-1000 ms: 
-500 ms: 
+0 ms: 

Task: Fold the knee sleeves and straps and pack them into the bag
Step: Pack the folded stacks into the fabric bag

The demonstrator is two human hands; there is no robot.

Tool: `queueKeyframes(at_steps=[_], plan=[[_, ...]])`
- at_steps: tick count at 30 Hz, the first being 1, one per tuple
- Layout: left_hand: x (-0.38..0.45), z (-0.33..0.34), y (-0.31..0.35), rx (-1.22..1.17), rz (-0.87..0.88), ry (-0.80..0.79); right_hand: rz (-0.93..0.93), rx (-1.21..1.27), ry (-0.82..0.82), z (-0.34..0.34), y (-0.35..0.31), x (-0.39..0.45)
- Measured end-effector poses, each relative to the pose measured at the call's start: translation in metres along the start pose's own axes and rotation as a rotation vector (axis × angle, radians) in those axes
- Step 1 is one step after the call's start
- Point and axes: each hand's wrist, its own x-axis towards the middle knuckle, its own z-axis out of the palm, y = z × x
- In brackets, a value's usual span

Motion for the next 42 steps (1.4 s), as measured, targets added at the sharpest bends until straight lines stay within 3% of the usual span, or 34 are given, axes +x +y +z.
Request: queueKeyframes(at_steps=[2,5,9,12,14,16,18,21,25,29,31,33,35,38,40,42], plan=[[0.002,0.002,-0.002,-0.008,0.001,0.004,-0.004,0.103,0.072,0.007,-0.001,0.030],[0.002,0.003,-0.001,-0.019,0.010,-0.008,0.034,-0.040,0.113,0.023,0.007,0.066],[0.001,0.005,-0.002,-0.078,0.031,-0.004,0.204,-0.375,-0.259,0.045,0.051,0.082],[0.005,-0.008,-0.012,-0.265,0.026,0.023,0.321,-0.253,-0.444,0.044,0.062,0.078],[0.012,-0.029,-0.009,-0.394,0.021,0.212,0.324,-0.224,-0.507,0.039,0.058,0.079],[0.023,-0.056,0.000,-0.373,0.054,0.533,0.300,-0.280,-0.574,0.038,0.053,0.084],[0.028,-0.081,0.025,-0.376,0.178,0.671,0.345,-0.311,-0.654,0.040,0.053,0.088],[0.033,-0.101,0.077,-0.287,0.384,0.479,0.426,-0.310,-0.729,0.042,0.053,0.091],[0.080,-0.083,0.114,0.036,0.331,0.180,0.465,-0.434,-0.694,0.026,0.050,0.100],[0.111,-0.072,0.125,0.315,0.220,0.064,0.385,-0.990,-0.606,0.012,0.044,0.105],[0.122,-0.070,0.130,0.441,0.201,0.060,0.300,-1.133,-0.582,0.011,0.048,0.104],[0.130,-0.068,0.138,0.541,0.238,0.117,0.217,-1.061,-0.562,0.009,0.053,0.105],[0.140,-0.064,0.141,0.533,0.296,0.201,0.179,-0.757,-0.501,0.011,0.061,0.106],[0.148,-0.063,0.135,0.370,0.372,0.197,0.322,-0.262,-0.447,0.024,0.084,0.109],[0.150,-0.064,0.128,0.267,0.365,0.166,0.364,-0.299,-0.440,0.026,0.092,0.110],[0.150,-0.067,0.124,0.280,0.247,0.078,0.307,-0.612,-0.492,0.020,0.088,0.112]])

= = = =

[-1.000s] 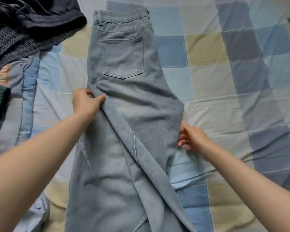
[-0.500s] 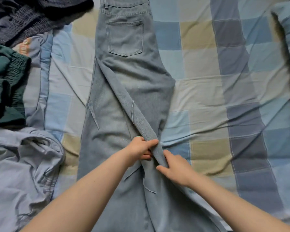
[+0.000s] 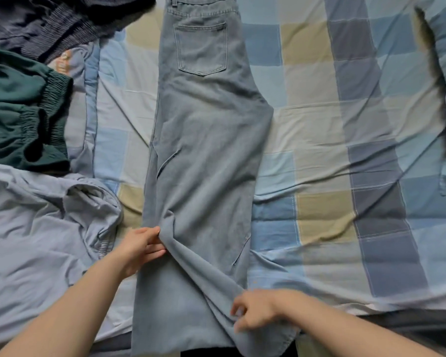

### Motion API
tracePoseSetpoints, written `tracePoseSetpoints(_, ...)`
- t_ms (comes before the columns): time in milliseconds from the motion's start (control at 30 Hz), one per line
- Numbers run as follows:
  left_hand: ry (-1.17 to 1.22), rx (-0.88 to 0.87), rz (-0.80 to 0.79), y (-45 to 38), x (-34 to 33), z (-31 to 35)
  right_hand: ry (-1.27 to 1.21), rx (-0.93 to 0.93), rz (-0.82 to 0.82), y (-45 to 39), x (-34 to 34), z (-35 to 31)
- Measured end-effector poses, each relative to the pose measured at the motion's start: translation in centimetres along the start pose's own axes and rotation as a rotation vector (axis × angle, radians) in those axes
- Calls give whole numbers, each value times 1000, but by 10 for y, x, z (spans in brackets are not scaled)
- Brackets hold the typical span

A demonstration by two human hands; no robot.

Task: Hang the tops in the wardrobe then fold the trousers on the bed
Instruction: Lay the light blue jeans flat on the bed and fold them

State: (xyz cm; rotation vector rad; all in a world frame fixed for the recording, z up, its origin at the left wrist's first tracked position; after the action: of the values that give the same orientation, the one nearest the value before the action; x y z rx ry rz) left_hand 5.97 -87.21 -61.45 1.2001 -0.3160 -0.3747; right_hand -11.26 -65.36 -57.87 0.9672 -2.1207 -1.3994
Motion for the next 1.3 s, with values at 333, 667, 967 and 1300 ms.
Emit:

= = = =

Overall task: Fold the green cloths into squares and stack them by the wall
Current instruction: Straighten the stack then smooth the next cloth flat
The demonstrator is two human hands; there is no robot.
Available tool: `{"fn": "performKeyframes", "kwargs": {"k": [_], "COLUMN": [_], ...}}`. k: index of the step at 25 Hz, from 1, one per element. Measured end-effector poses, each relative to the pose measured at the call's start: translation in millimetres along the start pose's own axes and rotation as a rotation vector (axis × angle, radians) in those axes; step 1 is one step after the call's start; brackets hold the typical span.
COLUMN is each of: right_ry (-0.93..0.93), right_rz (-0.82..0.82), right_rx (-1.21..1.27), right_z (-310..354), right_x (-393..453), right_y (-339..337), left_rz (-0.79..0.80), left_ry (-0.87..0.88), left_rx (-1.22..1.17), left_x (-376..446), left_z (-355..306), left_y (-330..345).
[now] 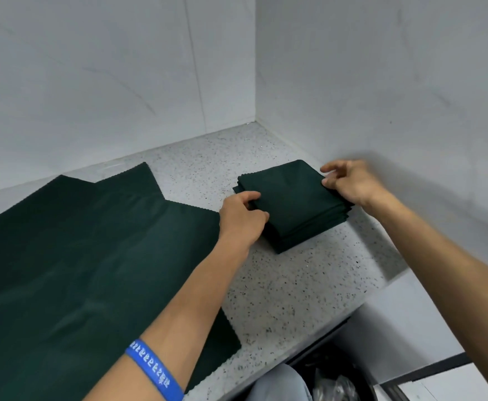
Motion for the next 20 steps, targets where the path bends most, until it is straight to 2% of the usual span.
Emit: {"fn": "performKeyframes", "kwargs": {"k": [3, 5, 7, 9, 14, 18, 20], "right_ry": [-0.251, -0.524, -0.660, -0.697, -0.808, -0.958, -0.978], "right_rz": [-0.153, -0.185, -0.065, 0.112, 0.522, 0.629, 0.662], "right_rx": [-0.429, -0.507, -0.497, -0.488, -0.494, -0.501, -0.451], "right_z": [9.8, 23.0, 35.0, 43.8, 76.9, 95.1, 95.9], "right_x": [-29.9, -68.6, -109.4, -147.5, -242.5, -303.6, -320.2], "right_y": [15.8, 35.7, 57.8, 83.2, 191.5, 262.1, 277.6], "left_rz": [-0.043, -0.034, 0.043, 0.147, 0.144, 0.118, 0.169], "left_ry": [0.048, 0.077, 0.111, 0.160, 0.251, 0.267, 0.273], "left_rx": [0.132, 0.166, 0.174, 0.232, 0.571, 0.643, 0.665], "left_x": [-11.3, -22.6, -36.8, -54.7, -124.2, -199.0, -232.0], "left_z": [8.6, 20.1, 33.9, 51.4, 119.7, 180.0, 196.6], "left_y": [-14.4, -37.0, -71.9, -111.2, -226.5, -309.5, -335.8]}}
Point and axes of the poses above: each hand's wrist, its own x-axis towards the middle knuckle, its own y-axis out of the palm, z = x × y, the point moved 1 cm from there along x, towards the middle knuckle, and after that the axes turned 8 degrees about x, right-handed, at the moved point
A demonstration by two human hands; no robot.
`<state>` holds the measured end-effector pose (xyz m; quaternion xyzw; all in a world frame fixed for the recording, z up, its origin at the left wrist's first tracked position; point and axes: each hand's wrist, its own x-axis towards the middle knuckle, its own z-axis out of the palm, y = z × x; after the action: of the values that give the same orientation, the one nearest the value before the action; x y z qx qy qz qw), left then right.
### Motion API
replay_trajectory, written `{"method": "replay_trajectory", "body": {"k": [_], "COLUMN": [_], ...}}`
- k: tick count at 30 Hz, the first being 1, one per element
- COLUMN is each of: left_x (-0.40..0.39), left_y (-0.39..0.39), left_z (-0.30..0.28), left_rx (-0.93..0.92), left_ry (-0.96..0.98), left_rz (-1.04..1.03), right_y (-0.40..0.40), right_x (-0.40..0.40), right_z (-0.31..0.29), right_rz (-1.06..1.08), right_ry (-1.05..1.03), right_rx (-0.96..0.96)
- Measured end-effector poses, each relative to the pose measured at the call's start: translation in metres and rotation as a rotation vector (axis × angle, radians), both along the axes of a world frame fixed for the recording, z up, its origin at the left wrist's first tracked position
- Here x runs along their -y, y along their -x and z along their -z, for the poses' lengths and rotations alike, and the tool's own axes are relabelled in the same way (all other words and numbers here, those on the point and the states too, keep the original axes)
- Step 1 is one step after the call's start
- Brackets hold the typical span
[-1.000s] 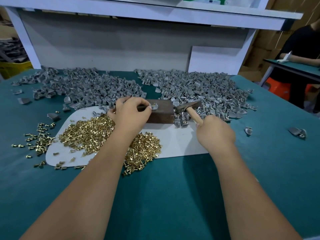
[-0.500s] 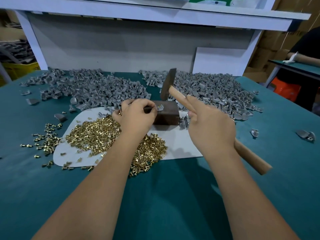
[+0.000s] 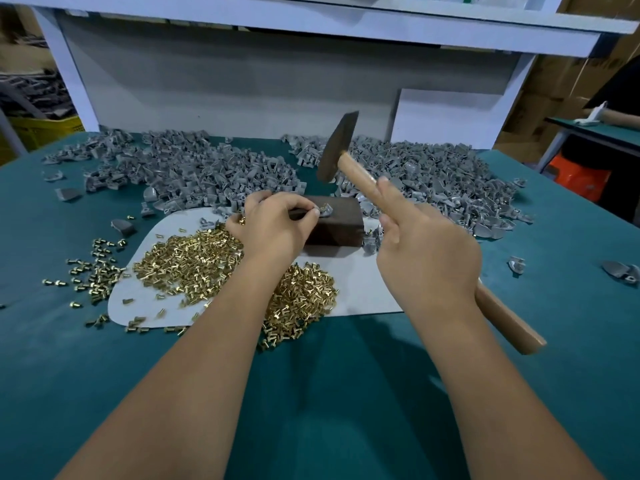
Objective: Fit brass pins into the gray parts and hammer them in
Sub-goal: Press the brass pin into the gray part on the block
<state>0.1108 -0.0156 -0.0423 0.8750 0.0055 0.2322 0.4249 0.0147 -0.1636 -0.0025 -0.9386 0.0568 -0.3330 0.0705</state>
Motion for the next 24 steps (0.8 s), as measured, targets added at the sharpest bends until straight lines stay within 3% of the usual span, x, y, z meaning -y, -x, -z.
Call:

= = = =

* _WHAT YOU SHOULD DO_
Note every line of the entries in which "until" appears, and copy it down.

* _WRITTEN ANSWER_
Motion for the next 42 steps (1.4 s), as measured, targets added at the sharpest bends until straight lines stay within 3% of the usual span, or 34 are given, axes +x +y +z.
Motion for the next 20 steps, targets where the path bends most, until it is straight to 2% of the usual span.
Motion for the next 24 steps (0.8 s), as measured, targets added at the sharpest bends until straight lines stay within 3% of the usual span, x, y, z meaning -y, -x, -z.

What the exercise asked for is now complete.